DRUMM, KEVIN Imperial Distortion 2 x CD (Hospital Productions) 17.98Starting off as prolific tabletop guitar alchemist, Chicago artist Kevin Drumm made a name for himself among fans of brutal sound with two scorching albums in particular, Sheer Hellish Miasma and Land Of Lurches, which joined Drumm's affinity for massive drones with punishing electronic noise. Imperial Distortion, despite the title, is a completely different course of direction, eschewing the blitzkrieg noise and high-gain distortion of those albums (and the more recent collab album with Prurient) for a more subdued sound that experiments with minimal electronic drones and feedback. The album is minimal and restrained compared to most of his other releases and is closer to the dark droneology of Andrew Chalk and Thomas Koner; the tracks on Imperial Distortion often shift into seriously sinister forms, the sustained drones colored in ominous dark hues.
By taking these fragments of gleaming processed thrum and metallic sound, Drumm creates a series of harrowing trance states.

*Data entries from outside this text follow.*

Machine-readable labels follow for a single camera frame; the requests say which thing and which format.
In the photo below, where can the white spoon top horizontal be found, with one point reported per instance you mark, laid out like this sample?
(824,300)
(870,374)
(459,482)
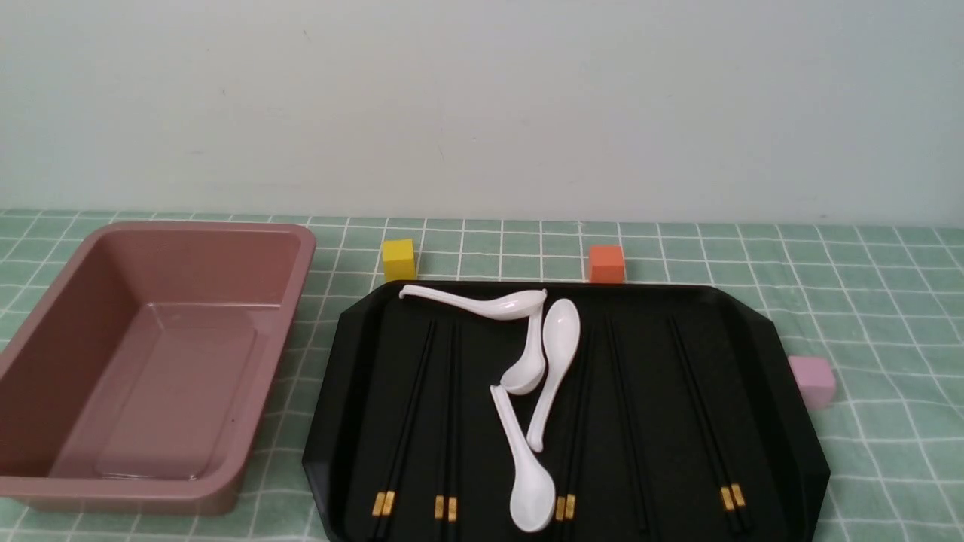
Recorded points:
(517,305)

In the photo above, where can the yellow cube block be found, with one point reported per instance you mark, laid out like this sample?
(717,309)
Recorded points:
(398,260)

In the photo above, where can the white spoon right middle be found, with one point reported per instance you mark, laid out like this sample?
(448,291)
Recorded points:
(561,335)

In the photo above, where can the white spoon small middle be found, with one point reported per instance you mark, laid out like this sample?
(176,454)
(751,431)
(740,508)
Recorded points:
(527,372)

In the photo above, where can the orange cube block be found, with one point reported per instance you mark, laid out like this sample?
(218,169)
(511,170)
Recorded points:
(606,264)

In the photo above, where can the plain black chopstick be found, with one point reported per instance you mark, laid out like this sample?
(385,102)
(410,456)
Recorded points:
(640,510)

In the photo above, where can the white spoon lower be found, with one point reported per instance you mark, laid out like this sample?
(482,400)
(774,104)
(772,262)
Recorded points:
(533,500)

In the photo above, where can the black plastic tray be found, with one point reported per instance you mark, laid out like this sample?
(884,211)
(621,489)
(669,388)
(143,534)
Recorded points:
(371,454)

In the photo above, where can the pink cube block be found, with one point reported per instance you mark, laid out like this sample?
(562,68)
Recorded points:
(815,379)

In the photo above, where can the pink plastic bin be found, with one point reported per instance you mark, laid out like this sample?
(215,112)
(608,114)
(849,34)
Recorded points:
(137,382)

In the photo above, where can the green checkered tablecloth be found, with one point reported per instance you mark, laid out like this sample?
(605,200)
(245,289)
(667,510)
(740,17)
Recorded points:
(882,303)

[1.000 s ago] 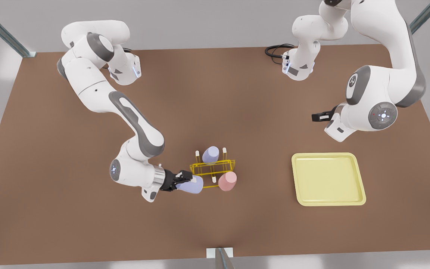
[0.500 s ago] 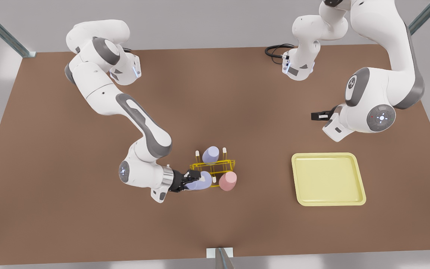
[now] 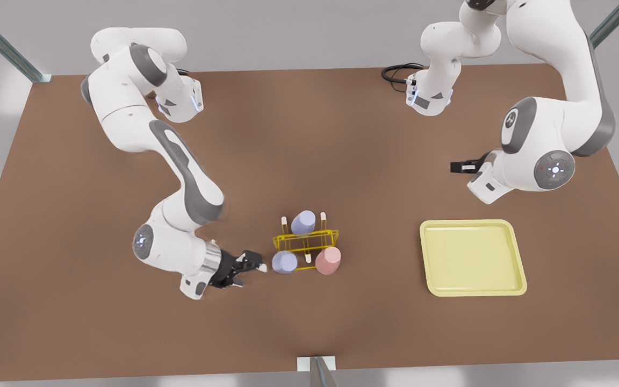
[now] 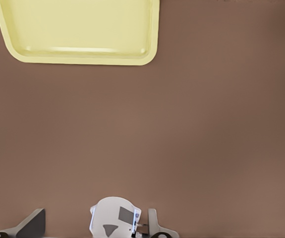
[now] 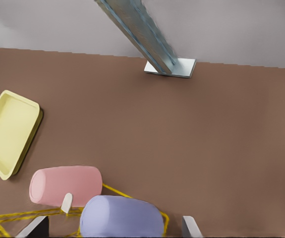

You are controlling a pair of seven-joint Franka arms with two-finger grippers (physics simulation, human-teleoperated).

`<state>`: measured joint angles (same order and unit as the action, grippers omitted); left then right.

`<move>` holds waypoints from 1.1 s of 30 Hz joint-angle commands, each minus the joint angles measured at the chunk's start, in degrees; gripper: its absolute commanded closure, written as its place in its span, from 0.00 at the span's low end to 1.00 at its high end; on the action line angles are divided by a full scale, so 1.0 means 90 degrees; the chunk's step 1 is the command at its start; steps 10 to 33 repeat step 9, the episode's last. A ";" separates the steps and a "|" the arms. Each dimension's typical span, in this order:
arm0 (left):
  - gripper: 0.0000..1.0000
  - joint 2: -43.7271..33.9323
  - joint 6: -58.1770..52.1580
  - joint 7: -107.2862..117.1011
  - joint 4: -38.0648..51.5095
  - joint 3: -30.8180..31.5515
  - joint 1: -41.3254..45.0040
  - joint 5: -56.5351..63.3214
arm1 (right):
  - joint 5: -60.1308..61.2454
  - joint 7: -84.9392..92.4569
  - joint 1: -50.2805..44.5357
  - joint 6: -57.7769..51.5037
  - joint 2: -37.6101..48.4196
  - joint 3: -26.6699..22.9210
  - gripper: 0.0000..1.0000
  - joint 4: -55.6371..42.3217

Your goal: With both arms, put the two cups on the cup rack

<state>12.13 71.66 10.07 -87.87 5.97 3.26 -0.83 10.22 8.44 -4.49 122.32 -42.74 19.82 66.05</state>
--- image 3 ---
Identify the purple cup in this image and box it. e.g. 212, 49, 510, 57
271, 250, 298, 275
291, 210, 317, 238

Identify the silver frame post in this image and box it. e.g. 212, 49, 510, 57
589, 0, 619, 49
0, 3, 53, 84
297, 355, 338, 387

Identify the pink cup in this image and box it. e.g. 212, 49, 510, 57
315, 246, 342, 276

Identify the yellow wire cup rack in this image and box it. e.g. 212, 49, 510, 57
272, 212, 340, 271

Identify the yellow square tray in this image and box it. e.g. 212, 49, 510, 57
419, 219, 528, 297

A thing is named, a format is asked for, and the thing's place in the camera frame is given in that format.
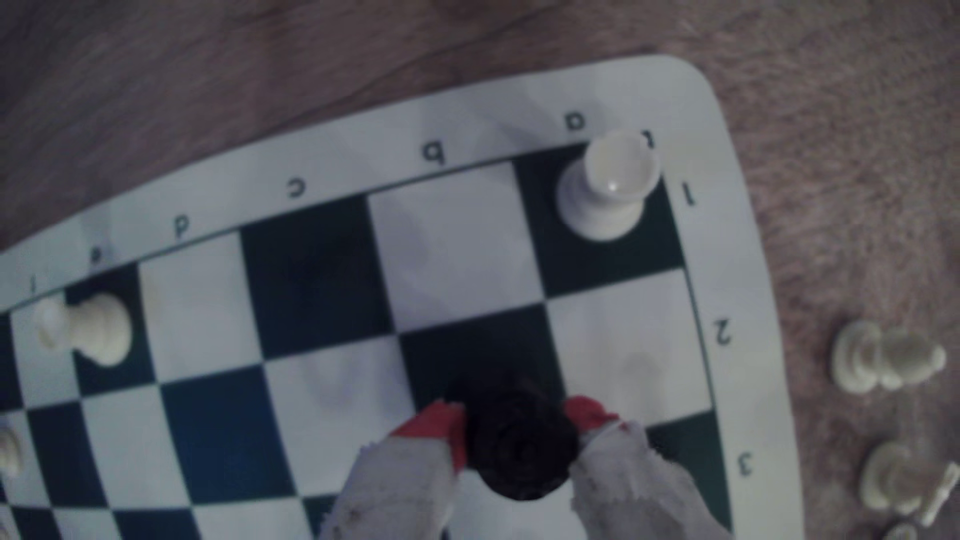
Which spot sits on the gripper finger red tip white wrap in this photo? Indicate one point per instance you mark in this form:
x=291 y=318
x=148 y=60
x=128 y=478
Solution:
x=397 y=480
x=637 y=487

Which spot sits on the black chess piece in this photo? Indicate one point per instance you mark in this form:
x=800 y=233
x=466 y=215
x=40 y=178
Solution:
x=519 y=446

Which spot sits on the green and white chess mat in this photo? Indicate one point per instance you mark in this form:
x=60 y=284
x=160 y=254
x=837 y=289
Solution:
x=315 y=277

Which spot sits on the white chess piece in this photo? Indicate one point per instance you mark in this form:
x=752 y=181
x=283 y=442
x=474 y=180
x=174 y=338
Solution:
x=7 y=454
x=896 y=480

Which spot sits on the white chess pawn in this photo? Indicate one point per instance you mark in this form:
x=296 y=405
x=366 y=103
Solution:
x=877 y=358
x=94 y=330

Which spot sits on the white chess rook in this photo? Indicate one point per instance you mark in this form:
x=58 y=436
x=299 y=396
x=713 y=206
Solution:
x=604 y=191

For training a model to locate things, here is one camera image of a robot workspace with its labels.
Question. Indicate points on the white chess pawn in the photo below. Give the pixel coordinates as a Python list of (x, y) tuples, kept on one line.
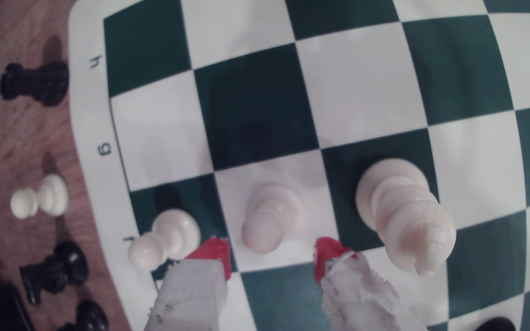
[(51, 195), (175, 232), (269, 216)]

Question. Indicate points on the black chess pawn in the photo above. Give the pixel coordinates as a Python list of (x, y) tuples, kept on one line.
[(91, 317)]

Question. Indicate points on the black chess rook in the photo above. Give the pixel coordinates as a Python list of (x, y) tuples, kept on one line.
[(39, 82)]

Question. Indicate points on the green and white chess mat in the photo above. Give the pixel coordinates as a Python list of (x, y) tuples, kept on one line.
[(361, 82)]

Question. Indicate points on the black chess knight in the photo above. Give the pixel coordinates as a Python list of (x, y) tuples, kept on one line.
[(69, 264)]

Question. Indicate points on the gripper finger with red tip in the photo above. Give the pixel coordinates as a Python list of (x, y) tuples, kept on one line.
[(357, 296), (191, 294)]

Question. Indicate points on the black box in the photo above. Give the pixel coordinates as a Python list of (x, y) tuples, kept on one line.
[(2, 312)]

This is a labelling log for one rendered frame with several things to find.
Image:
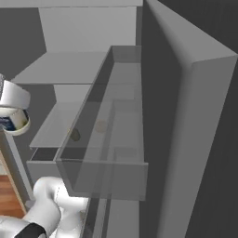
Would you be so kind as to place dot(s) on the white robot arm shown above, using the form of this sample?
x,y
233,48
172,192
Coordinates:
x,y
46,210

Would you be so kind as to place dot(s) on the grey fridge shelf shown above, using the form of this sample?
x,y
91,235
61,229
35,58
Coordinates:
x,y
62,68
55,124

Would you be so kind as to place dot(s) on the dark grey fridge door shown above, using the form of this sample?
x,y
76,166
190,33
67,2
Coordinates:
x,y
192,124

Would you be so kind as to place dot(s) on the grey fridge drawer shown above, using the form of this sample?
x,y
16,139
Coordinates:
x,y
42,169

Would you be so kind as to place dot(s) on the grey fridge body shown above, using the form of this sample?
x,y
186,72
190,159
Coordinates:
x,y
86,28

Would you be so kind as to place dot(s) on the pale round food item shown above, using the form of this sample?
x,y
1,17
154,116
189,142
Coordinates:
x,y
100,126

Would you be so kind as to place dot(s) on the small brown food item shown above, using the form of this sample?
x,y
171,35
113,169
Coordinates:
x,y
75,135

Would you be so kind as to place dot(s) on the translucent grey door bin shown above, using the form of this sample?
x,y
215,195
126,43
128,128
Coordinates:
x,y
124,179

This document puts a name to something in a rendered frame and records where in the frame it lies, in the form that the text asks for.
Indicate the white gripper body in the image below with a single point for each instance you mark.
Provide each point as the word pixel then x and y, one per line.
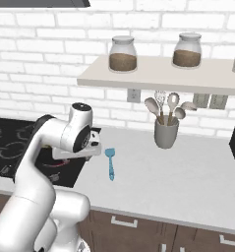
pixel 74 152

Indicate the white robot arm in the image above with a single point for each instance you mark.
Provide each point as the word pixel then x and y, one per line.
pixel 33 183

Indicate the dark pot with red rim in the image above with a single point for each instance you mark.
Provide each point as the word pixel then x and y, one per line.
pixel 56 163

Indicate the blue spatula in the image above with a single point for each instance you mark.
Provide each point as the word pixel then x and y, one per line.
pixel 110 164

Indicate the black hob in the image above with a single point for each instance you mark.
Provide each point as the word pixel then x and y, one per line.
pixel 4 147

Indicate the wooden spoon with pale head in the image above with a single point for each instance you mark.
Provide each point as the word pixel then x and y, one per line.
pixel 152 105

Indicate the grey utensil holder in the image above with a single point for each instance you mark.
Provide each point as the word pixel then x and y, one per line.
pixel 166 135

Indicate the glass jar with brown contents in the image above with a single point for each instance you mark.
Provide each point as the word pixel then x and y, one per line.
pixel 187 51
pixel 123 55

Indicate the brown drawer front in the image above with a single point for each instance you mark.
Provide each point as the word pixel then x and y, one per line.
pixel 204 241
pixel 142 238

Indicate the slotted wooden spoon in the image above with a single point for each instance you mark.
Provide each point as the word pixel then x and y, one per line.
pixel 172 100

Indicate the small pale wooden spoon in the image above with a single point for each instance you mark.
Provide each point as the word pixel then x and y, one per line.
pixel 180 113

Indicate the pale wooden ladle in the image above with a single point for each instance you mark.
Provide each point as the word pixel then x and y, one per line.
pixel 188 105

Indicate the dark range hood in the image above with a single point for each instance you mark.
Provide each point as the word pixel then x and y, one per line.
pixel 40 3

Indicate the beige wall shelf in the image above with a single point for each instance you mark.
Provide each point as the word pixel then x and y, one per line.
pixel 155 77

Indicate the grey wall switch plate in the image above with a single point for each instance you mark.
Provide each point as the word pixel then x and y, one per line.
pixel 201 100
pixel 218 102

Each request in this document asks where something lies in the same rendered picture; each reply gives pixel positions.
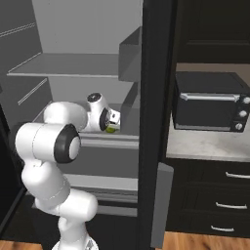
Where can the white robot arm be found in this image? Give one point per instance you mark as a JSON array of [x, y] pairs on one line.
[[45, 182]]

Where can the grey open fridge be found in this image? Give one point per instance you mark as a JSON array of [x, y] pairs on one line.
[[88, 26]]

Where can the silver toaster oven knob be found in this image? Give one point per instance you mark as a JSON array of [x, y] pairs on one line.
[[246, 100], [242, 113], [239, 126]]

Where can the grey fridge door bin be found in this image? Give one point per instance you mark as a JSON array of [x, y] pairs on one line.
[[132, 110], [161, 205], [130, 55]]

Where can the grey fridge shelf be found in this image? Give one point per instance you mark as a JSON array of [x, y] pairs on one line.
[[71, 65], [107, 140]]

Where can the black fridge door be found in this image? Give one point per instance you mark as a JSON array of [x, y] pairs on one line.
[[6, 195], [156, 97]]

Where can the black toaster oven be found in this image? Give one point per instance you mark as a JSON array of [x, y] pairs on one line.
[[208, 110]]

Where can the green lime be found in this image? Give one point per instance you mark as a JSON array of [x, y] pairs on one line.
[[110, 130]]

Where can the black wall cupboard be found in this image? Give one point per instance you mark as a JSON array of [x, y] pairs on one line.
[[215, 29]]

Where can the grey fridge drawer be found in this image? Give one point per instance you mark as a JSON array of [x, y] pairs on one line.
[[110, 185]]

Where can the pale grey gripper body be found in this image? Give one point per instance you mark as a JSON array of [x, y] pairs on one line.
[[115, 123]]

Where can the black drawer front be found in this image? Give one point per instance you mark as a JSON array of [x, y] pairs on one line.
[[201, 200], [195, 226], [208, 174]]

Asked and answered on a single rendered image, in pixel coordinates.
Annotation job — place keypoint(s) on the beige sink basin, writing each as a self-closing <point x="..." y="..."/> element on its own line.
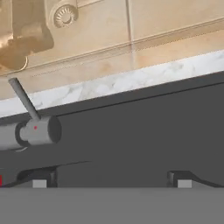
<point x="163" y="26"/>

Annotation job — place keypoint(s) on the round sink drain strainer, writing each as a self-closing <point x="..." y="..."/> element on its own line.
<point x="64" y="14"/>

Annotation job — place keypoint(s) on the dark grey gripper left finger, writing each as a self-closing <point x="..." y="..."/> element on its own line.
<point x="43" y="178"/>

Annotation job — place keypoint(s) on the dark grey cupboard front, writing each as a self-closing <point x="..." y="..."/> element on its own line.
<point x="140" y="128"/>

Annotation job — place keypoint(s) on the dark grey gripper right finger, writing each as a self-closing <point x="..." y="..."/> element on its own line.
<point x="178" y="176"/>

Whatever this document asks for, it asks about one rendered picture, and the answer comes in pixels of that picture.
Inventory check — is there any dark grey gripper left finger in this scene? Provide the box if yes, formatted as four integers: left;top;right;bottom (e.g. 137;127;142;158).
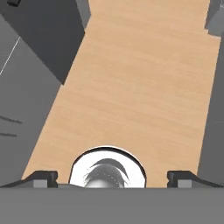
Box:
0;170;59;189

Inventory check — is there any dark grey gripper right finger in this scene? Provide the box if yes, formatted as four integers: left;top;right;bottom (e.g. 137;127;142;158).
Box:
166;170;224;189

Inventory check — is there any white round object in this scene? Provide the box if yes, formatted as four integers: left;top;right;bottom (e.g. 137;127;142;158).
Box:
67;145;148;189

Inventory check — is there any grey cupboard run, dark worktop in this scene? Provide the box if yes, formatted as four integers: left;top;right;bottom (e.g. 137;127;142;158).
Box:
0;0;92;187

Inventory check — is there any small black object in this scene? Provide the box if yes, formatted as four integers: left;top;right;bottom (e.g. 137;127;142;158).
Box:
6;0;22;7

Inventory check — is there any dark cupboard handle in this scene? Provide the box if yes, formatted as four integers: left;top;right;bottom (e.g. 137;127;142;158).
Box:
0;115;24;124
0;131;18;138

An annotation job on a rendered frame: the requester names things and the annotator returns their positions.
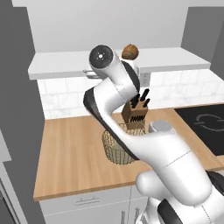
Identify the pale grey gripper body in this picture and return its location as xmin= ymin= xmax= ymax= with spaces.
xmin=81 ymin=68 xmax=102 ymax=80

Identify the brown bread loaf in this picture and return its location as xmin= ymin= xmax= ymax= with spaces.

The first disc is especially grim, with the first track "Guillain-Barre" forming out of clusters of reverberating cymbals, the clanging metal echoes then pulled into a portentous drone that stretches for more than seventeen minutes. The remaining three tracks share a similar approach, the ominous whorls of drone sometimes threatening to surge in volume or distortion, but all ultimately remain muted and brooding, each track undergoing minimal shifts imbued with menace.
The second disc sees Drumm sculpting almost velvet-like waves of gently manipulated feedback into slowly looping figures, which spread out and ripple across an endless sheer surface, the drones forming into deceptively simple melodies that shift and warp ever so subtly, tones softly reverberating like muted notes floating from a Rhodes piano; the feeling of dread and unease that lurked in the tracks is more subdued here, but still present, especially in the soft glowing embers of shadow that take form on the final piece, "We All Get It In The End", slowly unfurling like ominous petals until the track explodes into a skull-shearing blast of molten over-modulated noise for the last minute and a half.
Without question, one of the finest albums of dark drone in recent memory.